On 30 June, Parliamentarians for Global Action (PGA) marked the International Day of Parliamentarism with "Keep Calm and Legislate On," a virtual dialogue bringing together sitting Members of Parliament and PGA Alumni Network members from around the world. Moderated by Esther Cuesta, Chair of the PGA Alumni Network and former member of Ecuador's National Assembly, the conversation focused on three pressures facing legislators today: shrinking civic space, disinformation, and institutional strain on parliamentary democracy.
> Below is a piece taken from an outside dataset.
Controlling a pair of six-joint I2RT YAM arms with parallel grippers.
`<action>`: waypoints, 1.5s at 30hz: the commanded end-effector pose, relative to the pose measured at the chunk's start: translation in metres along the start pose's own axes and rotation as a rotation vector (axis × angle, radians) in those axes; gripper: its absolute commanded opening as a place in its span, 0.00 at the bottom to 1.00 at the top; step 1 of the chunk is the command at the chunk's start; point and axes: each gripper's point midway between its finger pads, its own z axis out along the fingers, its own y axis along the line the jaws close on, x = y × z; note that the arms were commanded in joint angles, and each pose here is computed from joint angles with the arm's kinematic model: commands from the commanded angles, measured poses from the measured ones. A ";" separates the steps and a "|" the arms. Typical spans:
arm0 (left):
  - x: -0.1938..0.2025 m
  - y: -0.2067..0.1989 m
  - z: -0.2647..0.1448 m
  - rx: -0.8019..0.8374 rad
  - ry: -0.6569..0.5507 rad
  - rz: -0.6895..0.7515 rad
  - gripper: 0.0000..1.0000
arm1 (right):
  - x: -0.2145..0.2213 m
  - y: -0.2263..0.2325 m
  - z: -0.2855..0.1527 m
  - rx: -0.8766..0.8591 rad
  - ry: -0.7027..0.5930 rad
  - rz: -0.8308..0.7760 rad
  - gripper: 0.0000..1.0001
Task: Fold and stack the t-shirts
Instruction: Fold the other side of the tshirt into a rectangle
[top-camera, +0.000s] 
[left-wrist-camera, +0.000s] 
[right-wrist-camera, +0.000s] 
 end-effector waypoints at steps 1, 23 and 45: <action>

Why bring current and former MPs into the same room

The dialogue was designed to unite current parliamentarians with PGA Alumni – former MPs who have gone on to roles in government, diplomacy, civil society, academia, and media. As Ms. Cuesta noted in her opening remarks, the end of a legislator's mandate doesn't end their knowledge, relationships, or commitment – only their platform changes. That continuity, PGA argues, is what allows democratic advocacy to survive elections and political transitions, and what helps the network identify the next generation of parliamentary champions.

Voices from four regions

The panel featured:

  • Ms. Margareta Cederfelt, Member of Parliament (Sweden); former PGA President
  • Ms. Yevheniia Kravchuk, Member of Parliament (Ukraine)
  • Mr. Ronny Monge, former legislator (Costa Rica)
  • Ms. Kasthuri Patto, former legislator (Malaysia); former PGA President

Panelists were invited to speak to their direct experience of disinformation's impact on their work, the strategies and tools they've relied on to defend civic space, and the role PGA has played in sustaining their engagement – as sitting and former legislators alike. Their exchange was followed by an open discussion on what it means to “hold the line” as a parliamentarian today.
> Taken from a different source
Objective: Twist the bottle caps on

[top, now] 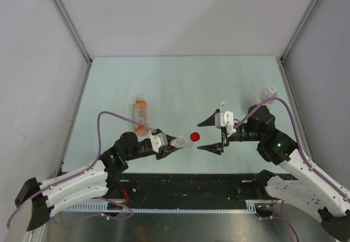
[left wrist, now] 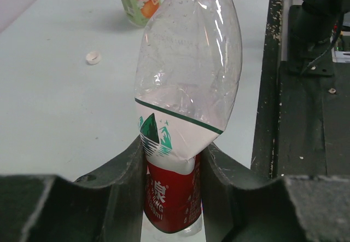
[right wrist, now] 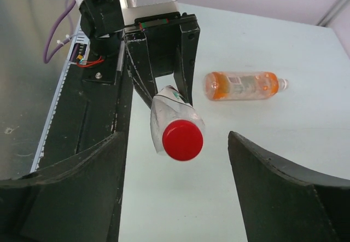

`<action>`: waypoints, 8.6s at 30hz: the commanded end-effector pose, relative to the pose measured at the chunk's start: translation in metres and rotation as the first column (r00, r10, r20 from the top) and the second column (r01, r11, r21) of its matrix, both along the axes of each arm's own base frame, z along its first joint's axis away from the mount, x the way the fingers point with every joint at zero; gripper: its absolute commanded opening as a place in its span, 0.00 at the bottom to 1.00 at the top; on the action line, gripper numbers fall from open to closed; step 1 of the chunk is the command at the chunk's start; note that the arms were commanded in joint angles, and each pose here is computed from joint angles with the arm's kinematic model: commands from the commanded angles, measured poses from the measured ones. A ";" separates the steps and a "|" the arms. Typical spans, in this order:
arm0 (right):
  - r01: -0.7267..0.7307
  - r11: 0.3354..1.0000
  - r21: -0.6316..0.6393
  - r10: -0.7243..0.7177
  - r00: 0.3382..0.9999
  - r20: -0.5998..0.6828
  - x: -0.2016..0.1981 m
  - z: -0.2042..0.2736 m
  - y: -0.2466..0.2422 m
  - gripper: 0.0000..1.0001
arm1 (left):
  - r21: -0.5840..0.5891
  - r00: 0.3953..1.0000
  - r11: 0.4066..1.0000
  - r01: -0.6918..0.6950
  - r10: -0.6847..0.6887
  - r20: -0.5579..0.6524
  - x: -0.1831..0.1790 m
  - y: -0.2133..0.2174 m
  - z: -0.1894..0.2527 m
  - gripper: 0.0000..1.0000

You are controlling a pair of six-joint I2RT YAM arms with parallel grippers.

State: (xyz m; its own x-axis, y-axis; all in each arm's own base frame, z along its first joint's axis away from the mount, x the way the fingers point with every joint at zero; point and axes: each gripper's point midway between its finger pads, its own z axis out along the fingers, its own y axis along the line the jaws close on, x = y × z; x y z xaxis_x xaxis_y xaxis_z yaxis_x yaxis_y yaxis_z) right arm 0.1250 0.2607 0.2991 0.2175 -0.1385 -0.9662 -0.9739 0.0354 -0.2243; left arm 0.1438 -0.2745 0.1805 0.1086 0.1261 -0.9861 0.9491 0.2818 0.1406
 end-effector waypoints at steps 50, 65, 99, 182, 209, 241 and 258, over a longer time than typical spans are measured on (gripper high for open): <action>0.917 0.398 -0.015 -0.519 0.211 -0.828 0.145 -0.008 -0.023 0.58 | 0.012 0.810 0.810 -0.587 0.586 0.023 0.109 -0.004 0.039 0.00; 0.909 0.415 0.040 -0.718 0.354 -0.599 0.112 -0.022 -0.087 0.99 | 0.326 0.440 0.547 -0.771 0.828 -0.348 0.225 0.005 -0.031 0.09; 0.962 0.246 -0.120 -0.868 0.164 -0.468 0.125 -0.070 -0.120 0.99 | 0.504 0.347 0.519 -0.690 0.849 -0.399 0.252 0.010 -0.068 0.99; 0.566 0.804 -0.184 -0.376 0.244 -0.894 0.267 -0.087 -0.026 0.00 | -0.360 0.834 0.765 -0.534 0.408 -0.372 0.079 0.071 0.073 0.99; 0.182 0.833 0.522 0.490 0.196 -0.850 0.056 0.047 0.052 0.00 | -0.606 0.999 0.795 -0.027 0.001 -0.043 0.012 0.005 0.167 0.80; 0.102 0.856 0.507 0.486 0.174 -0.856 0.031 0.047 0.056 0.00 | -0.601 0.988 0.787 -0.136 0.156 -0.019 0.037 0.010 0.167 0.62; 0.112 0.858 0.501 0.477 0.185 -0.859 0.034 0.046 0.055 0.09 | -0.594 0.995 0.799 -0.087 0.099 -0.012 0.028 0.004 0.167 0.15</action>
Ms. Cederfelt argued that healthy democracy depends on conditions beyond parliament itself – a free press, an independent judiciary, and elections free of manipulation – and pushed back on pressure to perform on platforms like TikTok rather than hold a professional standard. Ms. Kravchuk described Russia's well-funded disinformation campaign, including a planned spend of nearly $2 billion this year targeting EU and NATO countries, and framed the fight as a “cognitive war” running alongside Russia's physical war on Ukraine. Ms. Patto spoke to the challenge of building common ground across Malaysia's multi-ethnic, multilingual political landscape, sharing how her own party has been falsely branded for decades as a tool of delegitimization. Mr. Monge noted that Latin American politics was slow to grasp how fundamentally communication had changed, leaving room for disinformation to outpace truth.
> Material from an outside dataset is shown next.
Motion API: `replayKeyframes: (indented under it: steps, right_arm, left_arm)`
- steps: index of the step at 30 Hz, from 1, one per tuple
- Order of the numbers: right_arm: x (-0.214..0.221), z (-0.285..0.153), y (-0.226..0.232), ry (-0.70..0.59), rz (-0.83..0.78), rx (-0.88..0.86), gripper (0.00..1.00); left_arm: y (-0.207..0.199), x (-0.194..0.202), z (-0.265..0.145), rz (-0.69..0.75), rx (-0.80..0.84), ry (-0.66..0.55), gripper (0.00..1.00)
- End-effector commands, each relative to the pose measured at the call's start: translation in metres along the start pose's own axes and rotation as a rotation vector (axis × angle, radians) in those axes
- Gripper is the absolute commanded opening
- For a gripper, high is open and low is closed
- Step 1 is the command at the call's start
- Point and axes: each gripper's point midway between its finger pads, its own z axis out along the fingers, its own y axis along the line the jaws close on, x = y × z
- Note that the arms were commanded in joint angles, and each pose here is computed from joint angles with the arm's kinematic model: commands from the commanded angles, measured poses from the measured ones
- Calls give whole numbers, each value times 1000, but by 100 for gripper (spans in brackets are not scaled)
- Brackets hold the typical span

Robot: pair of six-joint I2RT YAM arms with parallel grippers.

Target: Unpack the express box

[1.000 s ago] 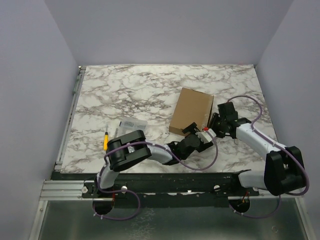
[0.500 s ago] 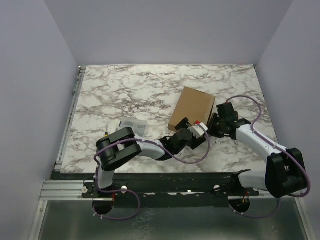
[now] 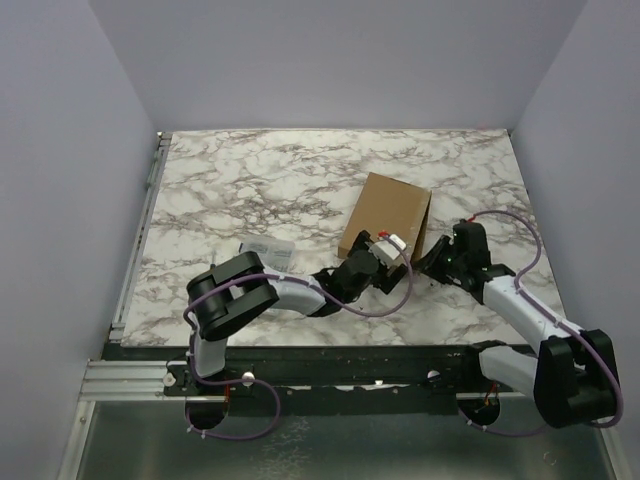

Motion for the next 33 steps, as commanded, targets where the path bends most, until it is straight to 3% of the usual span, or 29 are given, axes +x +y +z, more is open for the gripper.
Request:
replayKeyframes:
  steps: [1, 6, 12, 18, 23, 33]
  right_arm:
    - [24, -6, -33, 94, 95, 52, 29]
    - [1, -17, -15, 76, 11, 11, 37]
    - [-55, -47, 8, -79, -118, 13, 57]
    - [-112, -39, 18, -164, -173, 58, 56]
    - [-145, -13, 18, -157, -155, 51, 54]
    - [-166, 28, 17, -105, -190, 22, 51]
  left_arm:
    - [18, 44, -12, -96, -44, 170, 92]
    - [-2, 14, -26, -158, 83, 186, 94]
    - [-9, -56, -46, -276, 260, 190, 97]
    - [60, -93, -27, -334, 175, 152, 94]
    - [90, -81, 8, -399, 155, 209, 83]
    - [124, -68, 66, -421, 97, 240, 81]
The conversation opened to the floor, drawing in voices including Senator Wade Mark (Trinidad and Tobago), who cited CIVICUS Monitor data showing only 39 of 198 countries assessed have open civic space, and warned that AI is increasingly used by state and non-state actors to spread disinformation. Mr. Monge noted that showing up once every four years, the way fans turn out for the World Cup, is not the same as democracy – democracy has to be built day by day.

Key takeaways

Several themes carried through the discussion. Isolation is one of the most effective tools used against democratic advocates. When legislators believe their struggles are unique to their country, that vulnerability is exploited, and PGA's cross-regional, cross-generational network was framed as a practical tool to counter it. Panelists also underscored that leaving parliament is not the same as stepping back: alumni who move into government, civil society, media, or academia carry institutional memory and credibility that help PGA identify new champions and sustain advocacy through political transitions. And as Mr. Monge's World Cup analogy captured, democracy is built day by day, not only at the polls.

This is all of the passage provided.